City lifeguards along 5.7 miles of Laguna Beach’s coastline had already rescued 944 people over the three-day holiday weekend when the call came in Sunday, July 7, to join a search for a missing lifeguard in Newport Beach.

“Lifeguards worked their tails off; they were wet all day,” said Capt. Tom Trager,  physically assisting swimmers and waders surprised by a strong undertow and widespread rip currents.

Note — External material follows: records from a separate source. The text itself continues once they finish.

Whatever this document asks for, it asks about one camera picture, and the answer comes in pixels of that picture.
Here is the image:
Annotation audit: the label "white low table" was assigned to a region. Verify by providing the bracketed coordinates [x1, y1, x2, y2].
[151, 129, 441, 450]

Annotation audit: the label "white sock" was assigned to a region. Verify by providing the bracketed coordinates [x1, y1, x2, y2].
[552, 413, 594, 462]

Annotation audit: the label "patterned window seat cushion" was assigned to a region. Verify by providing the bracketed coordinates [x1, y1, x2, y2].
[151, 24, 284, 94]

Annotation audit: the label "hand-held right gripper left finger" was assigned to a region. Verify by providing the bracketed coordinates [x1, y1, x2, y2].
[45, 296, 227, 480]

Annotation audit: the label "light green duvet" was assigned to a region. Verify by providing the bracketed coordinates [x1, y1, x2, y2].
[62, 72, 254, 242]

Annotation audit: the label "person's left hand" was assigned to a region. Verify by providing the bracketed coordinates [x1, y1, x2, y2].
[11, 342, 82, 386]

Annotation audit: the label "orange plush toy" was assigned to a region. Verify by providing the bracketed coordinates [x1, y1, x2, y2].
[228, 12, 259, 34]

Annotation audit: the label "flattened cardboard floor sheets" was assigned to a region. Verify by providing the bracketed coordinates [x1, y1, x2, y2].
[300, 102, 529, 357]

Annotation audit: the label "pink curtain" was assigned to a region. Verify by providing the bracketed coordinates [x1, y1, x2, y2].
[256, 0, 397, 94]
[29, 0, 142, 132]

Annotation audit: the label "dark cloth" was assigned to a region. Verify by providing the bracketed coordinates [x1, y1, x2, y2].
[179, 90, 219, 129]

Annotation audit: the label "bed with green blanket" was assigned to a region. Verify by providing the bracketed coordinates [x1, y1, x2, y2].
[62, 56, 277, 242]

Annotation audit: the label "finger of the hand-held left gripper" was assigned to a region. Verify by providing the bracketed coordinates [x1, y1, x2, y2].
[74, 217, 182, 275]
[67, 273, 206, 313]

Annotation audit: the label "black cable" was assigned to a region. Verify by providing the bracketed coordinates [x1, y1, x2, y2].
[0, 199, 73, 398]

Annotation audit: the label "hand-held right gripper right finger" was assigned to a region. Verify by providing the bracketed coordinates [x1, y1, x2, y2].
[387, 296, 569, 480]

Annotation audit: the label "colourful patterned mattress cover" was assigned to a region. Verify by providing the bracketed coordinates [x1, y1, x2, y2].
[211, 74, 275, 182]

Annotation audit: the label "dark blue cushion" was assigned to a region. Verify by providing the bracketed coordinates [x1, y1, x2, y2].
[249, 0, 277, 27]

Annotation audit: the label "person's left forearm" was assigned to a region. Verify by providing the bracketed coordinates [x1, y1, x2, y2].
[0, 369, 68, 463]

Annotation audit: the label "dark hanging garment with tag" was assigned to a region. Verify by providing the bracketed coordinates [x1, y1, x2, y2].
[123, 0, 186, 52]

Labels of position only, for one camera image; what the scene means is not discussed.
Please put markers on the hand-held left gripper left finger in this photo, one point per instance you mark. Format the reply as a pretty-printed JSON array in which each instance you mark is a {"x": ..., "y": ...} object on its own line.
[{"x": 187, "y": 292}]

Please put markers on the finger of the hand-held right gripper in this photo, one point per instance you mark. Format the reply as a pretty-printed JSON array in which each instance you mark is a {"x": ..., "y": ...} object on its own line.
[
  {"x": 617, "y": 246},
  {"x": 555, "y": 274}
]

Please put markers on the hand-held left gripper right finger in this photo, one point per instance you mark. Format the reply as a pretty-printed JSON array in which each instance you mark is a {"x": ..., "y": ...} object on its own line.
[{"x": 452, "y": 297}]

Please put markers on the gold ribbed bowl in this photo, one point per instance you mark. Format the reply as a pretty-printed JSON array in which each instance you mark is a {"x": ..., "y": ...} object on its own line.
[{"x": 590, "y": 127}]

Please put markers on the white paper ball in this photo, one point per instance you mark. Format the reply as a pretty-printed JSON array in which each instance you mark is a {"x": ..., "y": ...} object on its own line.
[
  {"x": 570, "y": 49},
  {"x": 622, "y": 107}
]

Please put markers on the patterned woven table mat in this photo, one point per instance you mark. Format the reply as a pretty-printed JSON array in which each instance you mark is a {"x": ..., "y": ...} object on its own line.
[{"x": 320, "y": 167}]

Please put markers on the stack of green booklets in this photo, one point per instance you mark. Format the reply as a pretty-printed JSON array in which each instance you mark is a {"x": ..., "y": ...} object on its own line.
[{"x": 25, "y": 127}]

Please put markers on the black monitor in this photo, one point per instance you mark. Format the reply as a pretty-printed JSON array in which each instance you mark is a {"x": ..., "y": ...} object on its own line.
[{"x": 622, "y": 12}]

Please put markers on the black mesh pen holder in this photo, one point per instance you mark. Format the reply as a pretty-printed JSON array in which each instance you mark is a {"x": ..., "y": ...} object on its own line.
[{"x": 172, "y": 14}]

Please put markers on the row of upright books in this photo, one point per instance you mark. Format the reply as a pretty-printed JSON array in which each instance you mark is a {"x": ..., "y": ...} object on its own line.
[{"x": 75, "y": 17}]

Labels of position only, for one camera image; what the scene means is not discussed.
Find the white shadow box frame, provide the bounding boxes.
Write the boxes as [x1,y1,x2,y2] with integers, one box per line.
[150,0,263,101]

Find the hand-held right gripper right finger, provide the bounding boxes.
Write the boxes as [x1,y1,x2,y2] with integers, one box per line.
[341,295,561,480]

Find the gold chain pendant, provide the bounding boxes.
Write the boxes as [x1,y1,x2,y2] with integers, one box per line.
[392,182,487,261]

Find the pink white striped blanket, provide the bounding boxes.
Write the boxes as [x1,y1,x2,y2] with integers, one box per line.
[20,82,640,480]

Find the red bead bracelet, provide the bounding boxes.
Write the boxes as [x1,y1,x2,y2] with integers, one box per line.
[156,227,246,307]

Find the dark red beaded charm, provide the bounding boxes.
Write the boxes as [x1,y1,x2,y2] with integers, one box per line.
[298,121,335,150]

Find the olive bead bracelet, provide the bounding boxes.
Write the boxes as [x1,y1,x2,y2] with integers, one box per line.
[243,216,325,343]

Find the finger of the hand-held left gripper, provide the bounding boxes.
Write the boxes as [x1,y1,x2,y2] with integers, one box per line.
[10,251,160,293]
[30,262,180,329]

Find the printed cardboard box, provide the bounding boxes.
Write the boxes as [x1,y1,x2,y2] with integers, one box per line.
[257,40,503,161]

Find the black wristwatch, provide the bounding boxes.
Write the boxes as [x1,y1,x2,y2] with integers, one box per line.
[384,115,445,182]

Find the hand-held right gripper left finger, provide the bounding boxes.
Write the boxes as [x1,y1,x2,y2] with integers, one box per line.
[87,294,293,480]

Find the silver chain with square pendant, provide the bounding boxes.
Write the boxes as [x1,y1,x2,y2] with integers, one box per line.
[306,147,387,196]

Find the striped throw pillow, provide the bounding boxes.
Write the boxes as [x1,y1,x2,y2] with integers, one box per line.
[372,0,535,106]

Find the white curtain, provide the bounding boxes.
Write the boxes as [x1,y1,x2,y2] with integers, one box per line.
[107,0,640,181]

With hundreds of people remaining in the 73-degree water well into the evening hours and red flag conditions posted late Saturday and throughout Sunday, guards were asked to remain on duty til 7 p.m. at all of the city’s 31 towers. Laguna guards patrol beaches from Irvine Cove to Treasure Island Beach, while a contractor, OC Guards, based in Dana Point, takes responsibility for the coastline between Aliso Beach south through Three Arch Bay.

“It took an effort like that to keep the beaches safe,” said Trager, describing “a perfect storm” of warm air and water temperatures and a legal holiday to draw an estimated 165,000 people to Laguna’s shores over the three-day period. “It was overwhelming, but we did it,” said Trager, struggling to find an adjective to describe the test of endurance and alertness born by the city’s guards.

Despite the local demands, Laguna sent two members of its dive team to join the three-hour hunt for Ben Carlson, a 15-year veteran lifeguard who swam out to save a distressed swimmer in six to eight-foot waves near Newport’s 16th Street about 5 p.m. Sunday. The swimmer Carlson swam out to save made it back to shore, but Carlson failed to resurface in the turbulent water after being hit by a towering wave. His body was found about 8 p.m., the first on-duty death in the division’s 100-year history.

“We’re feeling so good about our efforts and then to hear that was numbing,” Trager said. “We had a 1,000 rescues just like what he was going through. We’re all taken aback.”

And even as Carlson’s body was being recovered, Laguna’s guards received yet another emergency call Sunday at 8:41 p.m. A pair of swimmers fell prey to a rip current near Lagunita that was sweeping them from shore, outside the rocky Goff Island point.

The current carried the two swimmers 250 yards north to Victoria Beach. One of the two was propelled back to shore by waves and guards arrived in time to help the second from the surf line. “They are lucky to be alive,” said Trager. “The surf was gigantic.”

Gentle green flag conditions on Friday morning at West Street Beach turned treacherous by 3 p.m. Lifeguards began roaming the beach, checking on every person in the water, said Chris DuRee, 30, of Anaheim Hills, who visits West Street and his godmother, Robin Levinson, every summer weekend.

But huge waves and a ferocious undertow started pounding the beach. “I’ve never seen waves drag people in,” said DuRee, who with his brother, mother and another bystander helped pull out a woman and then two children, all of whom were near the ocean’s edge when overtaken by unexpectedly powerful surf.

As DuRee emerged from the surf line wondering why the lifeguards hadn’t beat him to one rescue, he saw they were preoccupied with helping an injured bather on a stretcher. “The civilians on the beach were just as alert as the lifeguards,” DuRee said.

But the adrenaline rush of life-saving took its toll. When DuRee’s salty and sandy group retreated to Levinson’s house as planned for July 4 festivities, she found her guests emotionally spent. “They were not the life of the party,” Levinson said.